Correspondance de Voltaire/1765/Lettre 6091

Correspondance : année 1765GarnierŒuvres complètes de Voltaire, tome 44 (p. 46).

6091. — À M. LE MARÉCHAL DUC DE RICHELIEU.
À Genève, 23 auguste.

Voilà, monseigneur, mes fluxions sur les yeux qui recommencent ; ainsi vous permettrez à ce vieux malade de vous écrire d’une main étrangère.

J’ai reçu Mlle Clairon comme vous le vouliez, et comme elle le mérite : elle a été honorée, fêtée, chantée.
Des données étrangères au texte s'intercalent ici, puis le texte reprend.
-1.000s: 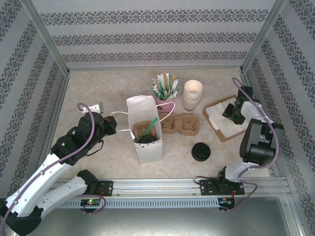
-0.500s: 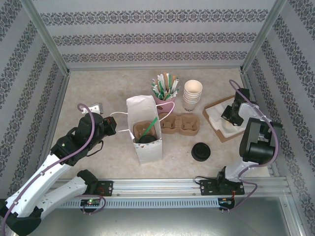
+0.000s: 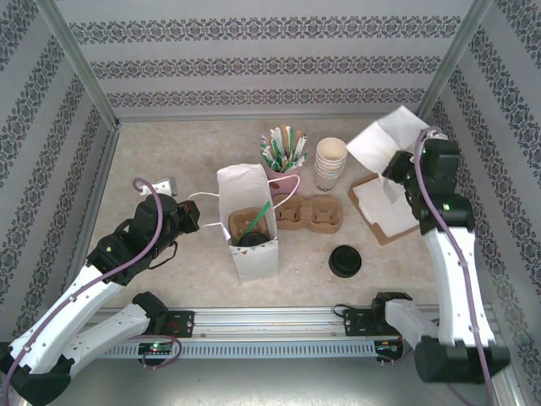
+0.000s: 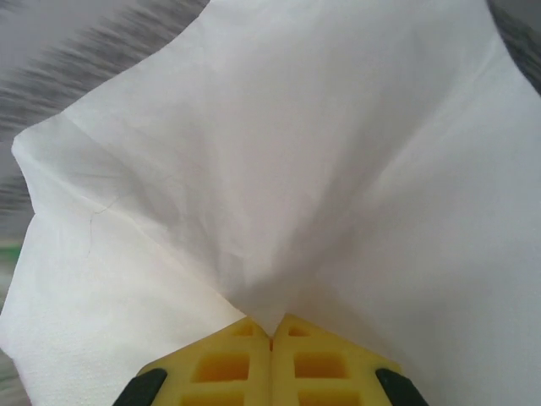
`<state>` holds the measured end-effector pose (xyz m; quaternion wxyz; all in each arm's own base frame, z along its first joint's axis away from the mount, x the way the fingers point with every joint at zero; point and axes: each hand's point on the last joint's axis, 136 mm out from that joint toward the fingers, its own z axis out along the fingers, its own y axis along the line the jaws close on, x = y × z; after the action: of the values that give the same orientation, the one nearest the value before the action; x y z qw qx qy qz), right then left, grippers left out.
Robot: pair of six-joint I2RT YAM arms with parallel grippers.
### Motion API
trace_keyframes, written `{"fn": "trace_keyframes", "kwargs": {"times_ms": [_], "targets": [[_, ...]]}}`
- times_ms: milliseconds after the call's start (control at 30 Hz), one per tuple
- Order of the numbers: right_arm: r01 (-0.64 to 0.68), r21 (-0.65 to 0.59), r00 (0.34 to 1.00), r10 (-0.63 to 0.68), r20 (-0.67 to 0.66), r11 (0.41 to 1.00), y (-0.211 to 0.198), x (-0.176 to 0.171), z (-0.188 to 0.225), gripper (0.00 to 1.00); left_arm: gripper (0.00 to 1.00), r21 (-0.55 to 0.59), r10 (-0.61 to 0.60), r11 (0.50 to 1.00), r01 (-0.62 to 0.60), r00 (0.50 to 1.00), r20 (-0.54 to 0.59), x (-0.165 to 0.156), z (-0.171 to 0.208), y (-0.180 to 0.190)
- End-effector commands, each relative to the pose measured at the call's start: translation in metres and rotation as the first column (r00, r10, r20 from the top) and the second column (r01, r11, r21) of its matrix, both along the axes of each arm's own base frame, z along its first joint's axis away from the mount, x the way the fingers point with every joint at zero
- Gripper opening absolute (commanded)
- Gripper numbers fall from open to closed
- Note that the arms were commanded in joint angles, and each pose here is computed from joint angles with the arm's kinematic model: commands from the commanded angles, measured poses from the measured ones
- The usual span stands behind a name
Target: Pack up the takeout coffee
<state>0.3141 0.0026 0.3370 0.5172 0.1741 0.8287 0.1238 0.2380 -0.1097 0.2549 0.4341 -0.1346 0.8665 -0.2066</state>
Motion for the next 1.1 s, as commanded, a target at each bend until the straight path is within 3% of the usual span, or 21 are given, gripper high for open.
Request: {"fn": "trace_keyframes", "kwargs": {"times_ms": [0,100,200,300,467,567,800,900,1067], "targets": [[-0.203,0.099,0.965,0.182,0.189,0.974,0.060,-0.017,0.061,0.00,0.00,0.006,0.000,1.000,0.000,1.000,0.028,0.002,0.007,-0.001],[-0.420,0.083,0.870,0.374,0.322,0.904,0.124,-0.038,0.102,0.00,0.00,0.002,-0.007,1.000,0.007,1.000,0.024,0.002,0.007,-0.003],[-0.557,-0.009,0.754,0.511,0.413,0.830,0.182,-0.065,0.129,0.00,0.00,-0.006,-0.009,1.000,0.009,1.000,0.015,0.001,0.006,-0.004],[-0.622,-0.142,0.652,0.609,0.451,0.770,0.231,-0.089,0.146,0.00,0.00,-0.009,-0.009,1.000,0.009,1.000,0.009,0.001,0.004,-0.005],[-0.682,-0.245,0.534,0.698,0.477,0.689,0.306,-0.107,0.148,0.00,0.00,-0.021,-0.010,1.000,0.010,1.000,0.004,0.001,0.004,-0.006],[-0.732,-0.209,0.485,0.713,0.506,0.648,0.341,-0.107,0.141,0.00,0.00,-0.025,-0.012,1.000,0.012,1.000,0.000,0.000,0.003,-0.007],[-0.772,0.023,0.571,0.677,0.465,0.635,0.377,-0.077,0.074,0.00,0.00,-0.026,-0.010,1.000,0.010,1.000,0.001,0.000,0.003,-0.006],[-0.767,0.050,0.605,0.697,0.384,0.639,0.383,-0.070,0.039,0.00,0.00,-0.024,-0.011,1.000,0.011,1.000,0.001,0.000,0.003,-0.006],[-0.734,-0.016,0.660,0.718,0.220,0.679,0.371,-0.066,-0.007,0.00,0.00,-0.017,-0.003,1.000,0.003,1.000,0.003,0.000,0.003,-0.004]]}}
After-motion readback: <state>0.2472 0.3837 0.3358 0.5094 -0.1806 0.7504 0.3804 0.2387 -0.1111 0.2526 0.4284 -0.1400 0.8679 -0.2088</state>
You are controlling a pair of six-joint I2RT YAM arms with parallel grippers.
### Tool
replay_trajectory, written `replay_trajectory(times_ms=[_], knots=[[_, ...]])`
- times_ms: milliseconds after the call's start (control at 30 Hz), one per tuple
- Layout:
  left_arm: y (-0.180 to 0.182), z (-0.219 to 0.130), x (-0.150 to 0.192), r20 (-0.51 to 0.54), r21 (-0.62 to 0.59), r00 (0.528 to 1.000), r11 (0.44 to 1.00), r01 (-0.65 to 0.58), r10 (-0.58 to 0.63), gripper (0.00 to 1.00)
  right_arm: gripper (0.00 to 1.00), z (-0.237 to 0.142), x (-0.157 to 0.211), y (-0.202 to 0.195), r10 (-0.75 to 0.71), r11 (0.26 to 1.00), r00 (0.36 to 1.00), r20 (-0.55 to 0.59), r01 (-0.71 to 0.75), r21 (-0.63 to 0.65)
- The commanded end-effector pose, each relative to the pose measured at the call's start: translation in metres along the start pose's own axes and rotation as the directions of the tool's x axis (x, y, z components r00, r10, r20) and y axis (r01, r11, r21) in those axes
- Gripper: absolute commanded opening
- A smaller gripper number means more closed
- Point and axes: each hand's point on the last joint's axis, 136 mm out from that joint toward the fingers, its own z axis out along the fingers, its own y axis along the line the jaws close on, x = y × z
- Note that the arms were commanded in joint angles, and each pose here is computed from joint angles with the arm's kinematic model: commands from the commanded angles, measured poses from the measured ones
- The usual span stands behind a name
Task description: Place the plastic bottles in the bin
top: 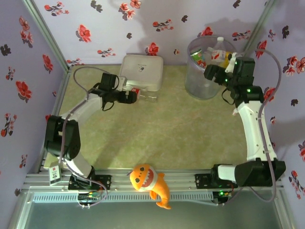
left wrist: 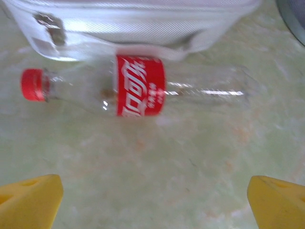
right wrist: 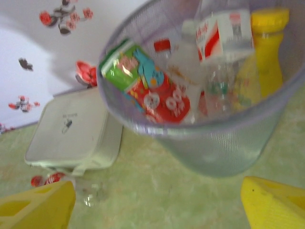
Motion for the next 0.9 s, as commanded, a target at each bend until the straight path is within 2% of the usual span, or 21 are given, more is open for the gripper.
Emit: replay_trajectory(times_ms=[0, 100, 233, 467, 667, 867], knots=[[0.02, 0.013, -0.021, 0.033, -0.039, 0.999, 0.999, 0.001, 0.001, 1.0, 0.9, -0.009, 0.026, -0.001, 0.031, 0.999, 0.999, -0.044, -0.032, -0.023], [0.034, 0.03, -0.034, 0.049, -0.04, 0.999, 0.999, 0.015, -0.013, 0.99, 0.9, -0.017, 0.049, -0.006, 0.047, 0.999, 0.996, -0.076, -0.048, -0.011], [0.041, 0.055, -0.042, 0.048, 0.02, 0.999, 1.0, 0.008, -0.009, 0.98, 0.89, -0.027, 0.07, -0.015, 0.049, 0.999, 0.993, -0.108, -0.048, 0.02], [0.045, 0.082, -0.047, 0.035, 0.072, 0.999, 0.997, -0.031, 0.028, 1.0, 0.89, -0.035, 0.082, -0.02, 0.046, 0.998, 0.991, -0.126, -0.041, 0.045], [0.046, 0.097, -0.037, -0.023, 0.087, 0.999, 0.995, -0.047, 0.049, 1.0, 0.89, -0.029, 0.089, -0.021, 0.074, 0.997, 0.988, -0.138, -0.069, 0.035], [0.038, 0.092, -0.013, -0.084, 0.123, 0.993, 0.99, -0.071, 0.081, 0.99, 0.88, -0.027, 0.088, -0.021, 0.074, 0.997, 0.988, -0.133, -0.07, 0.034]])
Criaillez tant que vous voudrez contre les encyclopédistes : ce sont des gens très-dangereux, qui vous ont fait perdre le Canada, qui ont causé l’épidémie mortelle à la Cayenne, et qui viennent de vous faire battre à Maroc. Rien n’est plus juste assurément que de les faire pendre, comme vous le proposiez dans une de vos gracieuses lettres ; mais je vous supplie de m’excepter de la sentence. Je ne suis point du tout encyclopédiste, je ne suis qu’un laboureur malade qui défriche des champs incultes, et qui marie des filles dans un coin de terre ignoré. Ce petit asile n’est connu que depuis que vous l’avez honoré de votre présence et de vos beaux faits. Tout ce que je demande, c’est qu’on ne m’impute point les rogatons dont Rousseau inonde ce pays. On a grand soin de mettre de temps en temps sous mon nom des Dictionnaire philosophique et autres ravauderies. Je suis bien loin de m’amuser à ces sottises ; ma santé est devenue si mauvaise que je ne songe plus qu’à mourir, et je mourrai pénétré pour vous de la plus respectueuse tendresse.